12. Il s'ensuit que le moyen tiré de ce que la préfète du Bas-Rhin n'a pas procédé à un examen approfondi de la situation de M. C doit être accueilli.

13. Il résulte de ce qui précède, sans qu'il soit besoin de se prononcer sur les autres moyens de la requête, que M. C est fondé à demander l'annulation de la décision du 2 juillet 2024 portant expulsion du territoire français.

Sur les conclusions à fin d'injonction :

14. Aux termes de l'article L. 911-2 du même code : " Lorsque sa décision implique nécessairement qu'une personne morale de droit public ou un organisme de droit privé chargé de la gestion d'un service public prenne à nouveau une décision après une nouvelle instruction, la juridiction, saisie de conclusions en ce sens, prescrit, par la même décision juridictionnelle, que cette nouvelle décision doit intervenir dans un délai déterminé. La juridiction peut également prescrire d'office l'intervention de cette nouvelle décision. ".

15. Alors que M. C a perdu le statut de réfugié, l'annulation de la décision du 2 juillet 2024 portant expulsion du territoire français n'emporte aucun droit au réexamen de sa situation. Par suite ses conclusions à fin d'injonction doivent être rejetées.

Sur les frais liés au litige :

16. M. C est admis, à titre provisoire, au bénéfice de l'aide juridictionnelle.
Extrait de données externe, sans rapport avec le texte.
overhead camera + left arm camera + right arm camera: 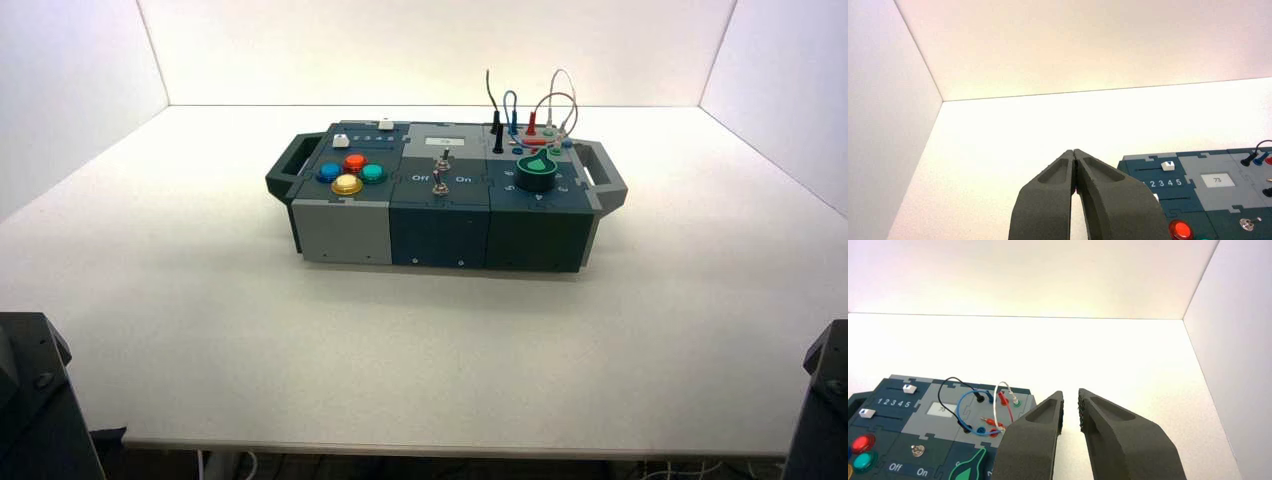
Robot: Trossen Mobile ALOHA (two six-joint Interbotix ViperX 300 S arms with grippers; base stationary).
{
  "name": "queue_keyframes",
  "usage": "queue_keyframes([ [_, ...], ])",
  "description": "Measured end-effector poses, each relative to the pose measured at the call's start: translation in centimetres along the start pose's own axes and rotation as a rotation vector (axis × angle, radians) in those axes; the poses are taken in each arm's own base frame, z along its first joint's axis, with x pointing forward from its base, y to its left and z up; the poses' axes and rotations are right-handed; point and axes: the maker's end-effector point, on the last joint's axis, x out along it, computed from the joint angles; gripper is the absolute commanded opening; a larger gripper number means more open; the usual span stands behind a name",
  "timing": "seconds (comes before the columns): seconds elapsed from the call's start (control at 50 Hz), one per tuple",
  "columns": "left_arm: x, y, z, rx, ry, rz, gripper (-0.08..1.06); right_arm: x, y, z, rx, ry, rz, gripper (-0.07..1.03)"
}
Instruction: Pull the white wire.
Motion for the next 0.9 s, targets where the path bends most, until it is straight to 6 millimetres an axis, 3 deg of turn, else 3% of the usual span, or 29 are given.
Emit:
queue_keyframes([
  [0.9, -0.39, -0.39, -0.22, -0.011, 0.028, -0.018, -0.03, -0.43, 0.34, -0.14, 0.013, 0.067, 0.015, 0.20],
])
Par suite, son avocat peut se prévaloir des dispositions des articles L. 761-1 du code de justice administrative et 37 de la loi du 10 juillet 1991. Il y a lieu, dans les circonstances de l'espèce, sous réserve de l'admission définitive de M. C à l'aide juridictionnelle et sous réserve que Me Chavkhalov, avocat de M. C, renonce à percevoir la somme correspondant à la part contributive de l'État à l'aide juridictionnelle de mettre à la charge de l'État le versement à Me Chavkhalov de la somme de 1 000 euros hors taxe.

D É C I D E :

Article 1er : M. C est admis provisoirement au bénéfice de l'aide juridictionnelle.
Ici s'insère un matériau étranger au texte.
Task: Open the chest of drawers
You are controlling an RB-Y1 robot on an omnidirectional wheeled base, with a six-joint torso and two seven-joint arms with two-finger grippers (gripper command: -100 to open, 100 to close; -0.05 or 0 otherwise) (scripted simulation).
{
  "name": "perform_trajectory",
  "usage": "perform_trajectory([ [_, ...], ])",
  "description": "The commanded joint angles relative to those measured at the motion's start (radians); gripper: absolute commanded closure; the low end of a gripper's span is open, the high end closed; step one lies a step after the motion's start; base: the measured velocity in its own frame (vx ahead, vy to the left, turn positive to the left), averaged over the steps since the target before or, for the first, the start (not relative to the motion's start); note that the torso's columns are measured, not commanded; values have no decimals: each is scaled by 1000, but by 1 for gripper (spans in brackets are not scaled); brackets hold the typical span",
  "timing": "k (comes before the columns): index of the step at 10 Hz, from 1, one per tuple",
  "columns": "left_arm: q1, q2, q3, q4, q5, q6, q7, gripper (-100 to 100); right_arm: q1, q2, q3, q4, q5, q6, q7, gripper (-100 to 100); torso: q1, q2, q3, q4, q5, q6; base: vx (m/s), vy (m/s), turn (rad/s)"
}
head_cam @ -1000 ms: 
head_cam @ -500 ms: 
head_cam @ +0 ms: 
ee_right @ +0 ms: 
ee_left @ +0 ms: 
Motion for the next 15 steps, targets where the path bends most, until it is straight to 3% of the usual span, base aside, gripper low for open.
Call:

Article 2 : La décision du 2 juillet 2024 portant expulsion du territoire français est annulée.

Article 3 : L'État versera à Me Chavkhalov, avocat de M. C, une somme de 1 000 (mille cents) euros hors taxe en application de l'article L. 761-1 du code de justice administrative et des dispositions du deuxième alinéa de l'article 37 de la loi du 10 juillet 1991, sous réserve de l'admission définitive de M. C à l'aide juridictionnelle et sous réserve que Me Chavkhalov renonce à percevoir la somme correspondant à la part contributive de l'État à l'aide juridictionnelle.

Article 4 : Le surplus des conclusions de la requête est rejeté.
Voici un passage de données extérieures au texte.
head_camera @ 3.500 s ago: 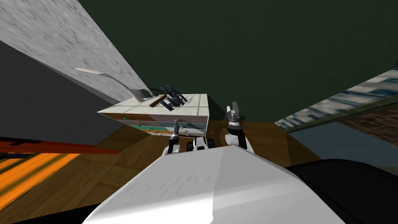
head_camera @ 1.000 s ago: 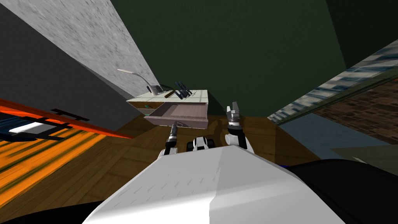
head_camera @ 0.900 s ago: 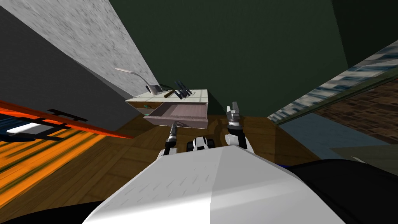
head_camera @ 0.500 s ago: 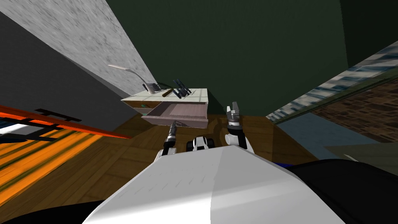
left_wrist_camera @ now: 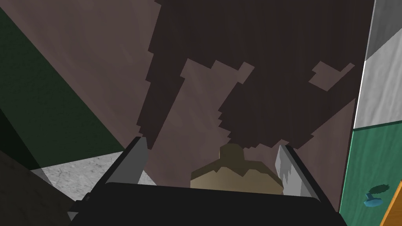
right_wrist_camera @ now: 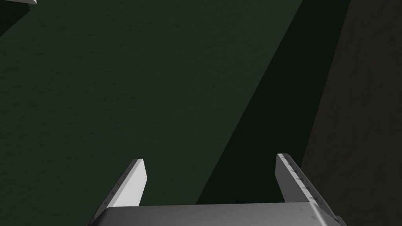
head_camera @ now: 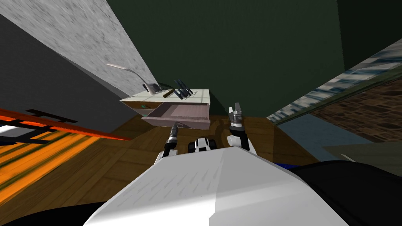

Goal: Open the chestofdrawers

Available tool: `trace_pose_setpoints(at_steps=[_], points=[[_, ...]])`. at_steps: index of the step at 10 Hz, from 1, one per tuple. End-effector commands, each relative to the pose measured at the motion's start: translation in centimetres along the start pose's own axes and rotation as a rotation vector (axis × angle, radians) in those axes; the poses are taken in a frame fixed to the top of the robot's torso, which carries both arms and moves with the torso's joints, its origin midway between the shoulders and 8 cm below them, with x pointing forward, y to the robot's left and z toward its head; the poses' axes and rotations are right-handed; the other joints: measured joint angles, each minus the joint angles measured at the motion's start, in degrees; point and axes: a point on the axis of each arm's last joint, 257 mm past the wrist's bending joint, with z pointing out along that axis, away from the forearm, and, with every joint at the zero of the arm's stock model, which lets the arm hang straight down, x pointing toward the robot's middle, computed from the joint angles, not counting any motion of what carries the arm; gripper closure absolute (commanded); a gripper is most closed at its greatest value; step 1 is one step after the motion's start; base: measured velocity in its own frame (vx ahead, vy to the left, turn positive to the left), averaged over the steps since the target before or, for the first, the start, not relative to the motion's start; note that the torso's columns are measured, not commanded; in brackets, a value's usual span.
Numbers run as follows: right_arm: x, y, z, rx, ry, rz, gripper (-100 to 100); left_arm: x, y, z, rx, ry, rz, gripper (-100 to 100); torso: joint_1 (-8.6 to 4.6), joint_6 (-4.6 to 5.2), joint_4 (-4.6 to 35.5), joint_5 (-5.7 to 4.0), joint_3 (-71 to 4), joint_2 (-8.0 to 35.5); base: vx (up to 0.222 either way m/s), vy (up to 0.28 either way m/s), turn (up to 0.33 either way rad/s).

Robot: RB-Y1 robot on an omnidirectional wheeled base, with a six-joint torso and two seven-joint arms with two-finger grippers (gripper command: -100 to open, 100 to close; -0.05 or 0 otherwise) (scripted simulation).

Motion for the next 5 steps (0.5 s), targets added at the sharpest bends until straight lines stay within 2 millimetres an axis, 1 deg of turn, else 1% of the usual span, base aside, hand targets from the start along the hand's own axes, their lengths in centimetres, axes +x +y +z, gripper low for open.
trace_pose_setpoints(at_steps=[1, 5], points=[[0.00, 0.00, 0.00, 0.000, 0.000, 0.000, 0, 0.10, 0.33, -0.12, -0.008, 0.002, -0.002, 0, 0.02, 0.07, -0.2, 0.09, -0.1, -0.2, 0.001, 0.007, -0.006], [0.00, 0.00, 0.00, 0.000, 0.000, 0.000, 0, 0.29, 0.93, -0.36, -0.020, 0.006, -0.009, 0, 0.18, 0.15, -0.5, 0.28, -0.2, -0.6, 0.000, 0.007, -0.005]])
Article 5 : Le présent jugement sera notifié à M. B C, à Me Chavkhalov et à la préfète du Bas-Rhin. Copie en sera adressée au ministre de l'intérieur et au procureur de la République près le tribunal judiciaire de Strasbourg

Délibéré après l'audience du 4 septembre 2024, à laquelle siégeaient :

M. Gros, président,

M. Cormier, conseiller,

Mme Fuchs Uhl, conseillère.

Rendu public par mise à disposition au greffe le 25 septembre 2024.

Le rapporteur,

R. CORMIER

Le président,

T. GROSLe greffier,

P. SOUHAIT

La République mande et ordonne à la préfète du Bas-Rhin en ce qui la concerne ou à tous commissaires de justice à ce requis en ce qui concerne les voies de droit commun contre les parties privées, de pourvoir à l'exécution de la présente décision.